What you need to do:
Below is a listing to transcribe in full and exactly; keep the pictures out.

Data:
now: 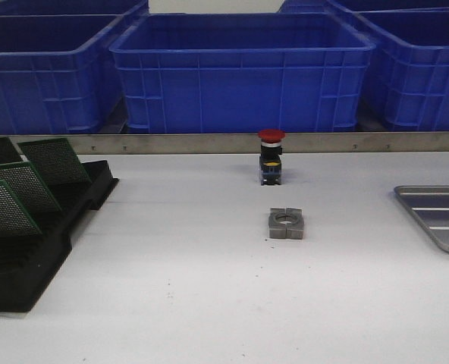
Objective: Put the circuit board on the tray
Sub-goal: 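Grasp a green circuit board with the left gripper and lift it out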
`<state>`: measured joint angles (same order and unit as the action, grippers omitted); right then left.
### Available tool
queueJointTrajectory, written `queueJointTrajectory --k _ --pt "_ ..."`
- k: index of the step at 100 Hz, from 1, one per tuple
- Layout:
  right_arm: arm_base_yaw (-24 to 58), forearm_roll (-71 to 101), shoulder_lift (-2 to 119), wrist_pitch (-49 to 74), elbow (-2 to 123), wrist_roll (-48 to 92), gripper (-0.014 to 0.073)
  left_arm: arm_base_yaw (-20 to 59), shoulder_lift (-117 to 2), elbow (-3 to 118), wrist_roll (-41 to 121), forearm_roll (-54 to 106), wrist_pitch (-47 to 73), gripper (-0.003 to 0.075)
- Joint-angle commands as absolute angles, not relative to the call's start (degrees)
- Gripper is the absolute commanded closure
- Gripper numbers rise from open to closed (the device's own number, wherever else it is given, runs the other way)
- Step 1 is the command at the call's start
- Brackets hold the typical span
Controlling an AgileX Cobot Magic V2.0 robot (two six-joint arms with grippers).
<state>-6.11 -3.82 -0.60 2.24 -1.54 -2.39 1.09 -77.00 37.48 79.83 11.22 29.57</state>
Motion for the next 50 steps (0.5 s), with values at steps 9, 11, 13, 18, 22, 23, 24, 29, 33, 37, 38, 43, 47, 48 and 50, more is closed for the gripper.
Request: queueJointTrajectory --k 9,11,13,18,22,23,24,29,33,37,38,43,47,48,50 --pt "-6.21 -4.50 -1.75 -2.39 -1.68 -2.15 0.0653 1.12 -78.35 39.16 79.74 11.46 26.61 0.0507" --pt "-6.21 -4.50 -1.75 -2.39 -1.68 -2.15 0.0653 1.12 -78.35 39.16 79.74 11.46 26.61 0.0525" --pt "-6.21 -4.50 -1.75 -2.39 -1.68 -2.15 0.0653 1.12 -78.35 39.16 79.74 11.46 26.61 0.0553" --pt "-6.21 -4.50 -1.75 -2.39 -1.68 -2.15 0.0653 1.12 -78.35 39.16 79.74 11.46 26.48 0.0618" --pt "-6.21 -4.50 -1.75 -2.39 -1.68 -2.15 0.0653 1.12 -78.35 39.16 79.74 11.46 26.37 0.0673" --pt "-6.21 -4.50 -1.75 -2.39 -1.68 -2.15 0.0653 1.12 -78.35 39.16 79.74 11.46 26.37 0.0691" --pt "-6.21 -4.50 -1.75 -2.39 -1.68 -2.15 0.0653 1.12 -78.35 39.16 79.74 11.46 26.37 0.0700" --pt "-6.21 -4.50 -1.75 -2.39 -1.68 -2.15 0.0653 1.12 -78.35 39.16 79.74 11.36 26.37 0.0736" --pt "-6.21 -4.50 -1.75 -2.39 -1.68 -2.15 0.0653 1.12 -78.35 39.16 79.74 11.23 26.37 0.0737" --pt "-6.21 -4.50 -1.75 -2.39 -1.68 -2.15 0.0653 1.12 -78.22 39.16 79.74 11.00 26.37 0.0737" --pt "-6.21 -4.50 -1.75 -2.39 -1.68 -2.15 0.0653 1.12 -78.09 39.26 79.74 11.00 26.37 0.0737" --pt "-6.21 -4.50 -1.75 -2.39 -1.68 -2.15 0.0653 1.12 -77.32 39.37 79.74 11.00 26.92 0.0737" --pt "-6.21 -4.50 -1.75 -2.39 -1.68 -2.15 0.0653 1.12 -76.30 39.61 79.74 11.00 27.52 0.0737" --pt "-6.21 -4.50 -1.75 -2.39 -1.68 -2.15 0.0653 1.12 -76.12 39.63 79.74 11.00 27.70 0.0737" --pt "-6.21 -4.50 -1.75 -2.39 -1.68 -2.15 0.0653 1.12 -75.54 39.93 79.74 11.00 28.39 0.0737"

Exercise response:
now: 
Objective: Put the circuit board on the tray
Sub-goal: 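Grasp a green circuit board with the left gripper and lift it out
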`<state>`: measured joint angles (same order and unit as the action, grippers omitted); right then left.
### Available tool
queueJointTrajectory, written `queueJointTrajectory --k _ --pt "_ ..."`
- k: index of the step at 100 Hz, from 1, one per tuple
- Layout:
  right_arm: arm_base_yaw (-24 to 58), forearm_roll (-71 to 101), shoulder_lift (-2 to 119), wrist_pitch (-49 to 74), elbow (-2 to 123), wrist_roll (-48 to 92), gripper (-0.014 to 0.073)
  left_arm: arm_base_yaw (-20 to 59), shoulder_lift (-117 to 2), elbow (-3 to 118), wrist_roll (-41 to 121), forearm_roll (-54 to 106), wrist_pitch (-47 to 73), gripper (-0.003 to 0.075)
- Joint-angle commands as absolute angles, not relative to the call's start (degrees)
- Gripper is the absolute commanded closure
- Gripper numbers rise from open to closed (the device's own number, wherever else it is given, runs the other way)
- Step 1 is the command at the call's start
- Brackets hold the typical span
Controlling an AgileX Cobot Magic V2.0 robot (two six-joint arms with grippers).
<state>-6.11 -3.82 -0.60 2.24 -1.54 -2.39 1.09 -77.00 37.48 79.83 11.22 29.57</state>
Motion for the next 50 steps (0.5 s), with values at steps 9, 11, 13, 18, 22, 23, 24, 29, 33, 37, 38, 43, 47, 48 and 50, more is closed for the gripper.
Request: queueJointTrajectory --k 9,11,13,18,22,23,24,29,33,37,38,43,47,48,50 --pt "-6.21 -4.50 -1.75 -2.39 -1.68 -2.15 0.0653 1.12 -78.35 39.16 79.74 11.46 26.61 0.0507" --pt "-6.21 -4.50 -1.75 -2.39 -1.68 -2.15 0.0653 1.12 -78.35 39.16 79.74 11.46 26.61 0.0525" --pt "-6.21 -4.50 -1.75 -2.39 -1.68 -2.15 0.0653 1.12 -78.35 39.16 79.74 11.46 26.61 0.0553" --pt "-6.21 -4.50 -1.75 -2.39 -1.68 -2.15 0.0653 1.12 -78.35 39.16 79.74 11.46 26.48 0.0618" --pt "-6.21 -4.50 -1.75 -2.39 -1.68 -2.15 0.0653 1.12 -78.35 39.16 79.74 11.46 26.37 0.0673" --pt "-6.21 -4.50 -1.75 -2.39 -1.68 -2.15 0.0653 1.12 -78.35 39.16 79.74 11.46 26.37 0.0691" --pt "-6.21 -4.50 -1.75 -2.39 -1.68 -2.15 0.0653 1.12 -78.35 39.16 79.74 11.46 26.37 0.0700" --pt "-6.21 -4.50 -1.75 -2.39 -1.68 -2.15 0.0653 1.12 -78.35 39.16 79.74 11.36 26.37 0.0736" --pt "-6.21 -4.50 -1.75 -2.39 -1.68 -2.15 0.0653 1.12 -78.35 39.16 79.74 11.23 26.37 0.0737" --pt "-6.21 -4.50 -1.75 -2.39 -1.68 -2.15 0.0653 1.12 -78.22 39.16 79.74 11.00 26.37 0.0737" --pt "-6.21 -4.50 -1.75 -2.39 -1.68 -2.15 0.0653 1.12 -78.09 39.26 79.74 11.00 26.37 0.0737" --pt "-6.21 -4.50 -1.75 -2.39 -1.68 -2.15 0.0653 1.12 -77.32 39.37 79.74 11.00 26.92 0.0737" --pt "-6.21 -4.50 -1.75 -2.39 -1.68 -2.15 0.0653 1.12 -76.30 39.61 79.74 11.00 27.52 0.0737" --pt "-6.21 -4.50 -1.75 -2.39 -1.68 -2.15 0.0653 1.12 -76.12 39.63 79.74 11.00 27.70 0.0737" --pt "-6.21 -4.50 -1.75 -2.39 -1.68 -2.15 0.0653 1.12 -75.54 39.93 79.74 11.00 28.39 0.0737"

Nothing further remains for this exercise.